You don't need to sacrifice performance since CPUs step down automatically. For a hybrid design they only use the smaller cores for less demanding tasks. In fact this design gives a perceived increase in performamce as the author has written about.
Ofcourse you are sacrificing performance when you put slower cores alongside fast cores, instead of using all fast cores only. And for what - ARM cpu cores already are very efficient. So saving a few more watts with the slower cores, at the expense of performance (faster cores) isn't a worthwhile tradeoff when you are doing some cpu intensive task on your desktop. Saving a few extra watts matters on phones / tablets / laptops because you can use it longer on battery.
Not only that, i'd prefer to have a small amount of ram and cpu to be running 24/7 for always-on features that I'd love to have my PC doing.
I don't like having to run a PI for some stuff just because i don't want my huge tower running all the time, it would be really neat if it could run at anything between 5 - 600W, not sure though if the PSUs would be able to offer that range.

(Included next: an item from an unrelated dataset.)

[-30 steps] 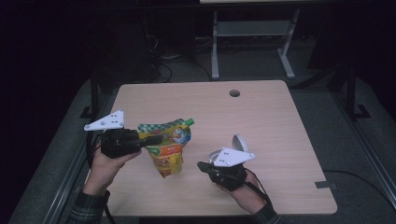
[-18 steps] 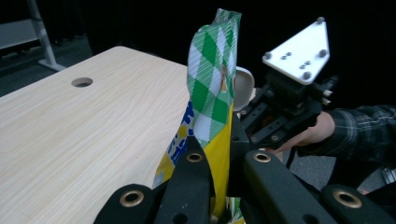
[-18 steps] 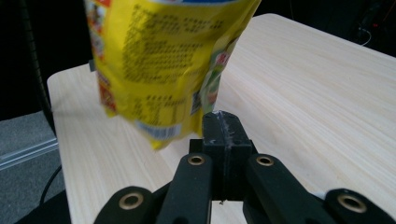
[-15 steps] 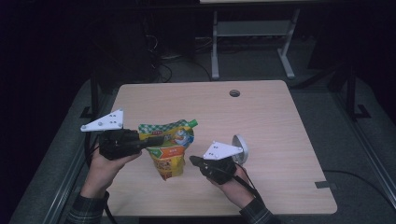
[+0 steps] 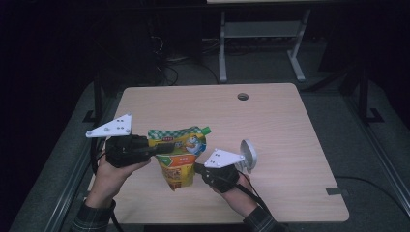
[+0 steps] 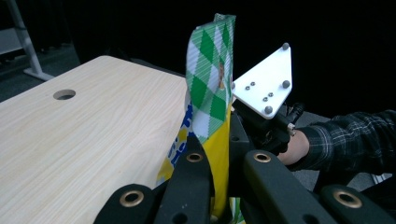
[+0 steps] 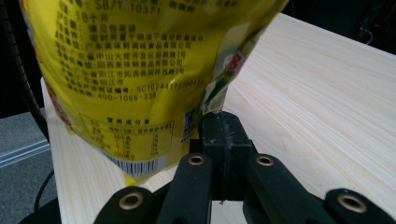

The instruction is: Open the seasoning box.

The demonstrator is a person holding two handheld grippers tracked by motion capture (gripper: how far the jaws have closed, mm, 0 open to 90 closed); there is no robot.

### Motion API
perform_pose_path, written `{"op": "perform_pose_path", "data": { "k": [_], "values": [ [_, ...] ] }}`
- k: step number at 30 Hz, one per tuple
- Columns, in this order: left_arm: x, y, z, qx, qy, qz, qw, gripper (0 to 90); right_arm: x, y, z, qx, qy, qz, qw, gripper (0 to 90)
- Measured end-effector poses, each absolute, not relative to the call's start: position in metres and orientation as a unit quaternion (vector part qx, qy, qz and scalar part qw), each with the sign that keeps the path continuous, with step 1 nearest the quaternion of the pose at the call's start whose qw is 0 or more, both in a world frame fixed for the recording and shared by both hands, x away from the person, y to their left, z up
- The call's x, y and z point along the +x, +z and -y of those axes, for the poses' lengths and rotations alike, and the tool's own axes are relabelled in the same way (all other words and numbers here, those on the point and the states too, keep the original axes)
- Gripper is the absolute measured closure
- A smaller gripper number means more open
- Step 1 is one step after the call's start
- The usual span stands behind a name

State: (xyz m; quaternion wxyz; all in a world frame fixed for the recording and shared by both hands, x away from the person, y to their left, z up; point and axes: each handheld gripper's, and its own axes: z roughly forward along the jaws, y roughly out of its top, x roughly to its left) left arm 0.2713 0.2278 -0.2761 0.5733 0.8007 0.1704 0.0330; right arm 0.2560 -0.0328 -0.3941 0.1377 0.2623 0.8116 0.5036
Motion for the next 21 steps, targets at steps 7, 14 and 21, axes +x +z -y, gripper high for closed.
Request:
{"op": "perform_pose_path", "data": {
  "k": [7, 14, 21],
  "values": [
    [0.273, -0.277, -0.224, 0.801, 0.033, -0.174, 0.571, 90.0, 0.252, -0.398, 0.027, 0.260, 0.503, -0.813, 0.137, 90.0],
    [0.275, -0.276, -0.217, 0.801, 0.027, -0.173, 0.572, 90.0, 0.249, -0.402, 0.024, 0.251, 0.505, -0.814, 0.141, 90.0],
    [0.274, -0.273, -0.211, 0.800, 0.026, -0.172, 0.574, 90.0, 0.246, -0.405, 0.022, 0.248, 0.518, -0.807, 0.137, 90.0]
  ]
}}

Also, aren’t desktop CPUs constrained by thermal load at some point or can we use ever bigger coolers?
Personally, I find it almost obscene that my desktop PC consumes roughly as much as a good old incandescent lightbulb (60+W) while idling. My laptop uses as much under full load.
Your PC uses 60w idling? Is that with screen? It's not too much in that case. CPUS and GPUS have gotten a lot better at idle power consumption, and PSUs are also quite efficient these days.
Downvolt and downclock your RAM when possible.
Turn off VRM phases when not needed (also on the GPU; RAM should be handled properly already on it).
Allow package-C6.
Turn on PCIe power saving stuff.
There is a bunch of stuff that mildly hurts performance and greatly improves efficiency in intermittent workloads, by letting hardware sleep/power-off when not needed.
I guess so - I really don't care about the fan noise (I'd rather PC makers think more about sound proofing for that rather than reducing fan RPM thus reducing performance).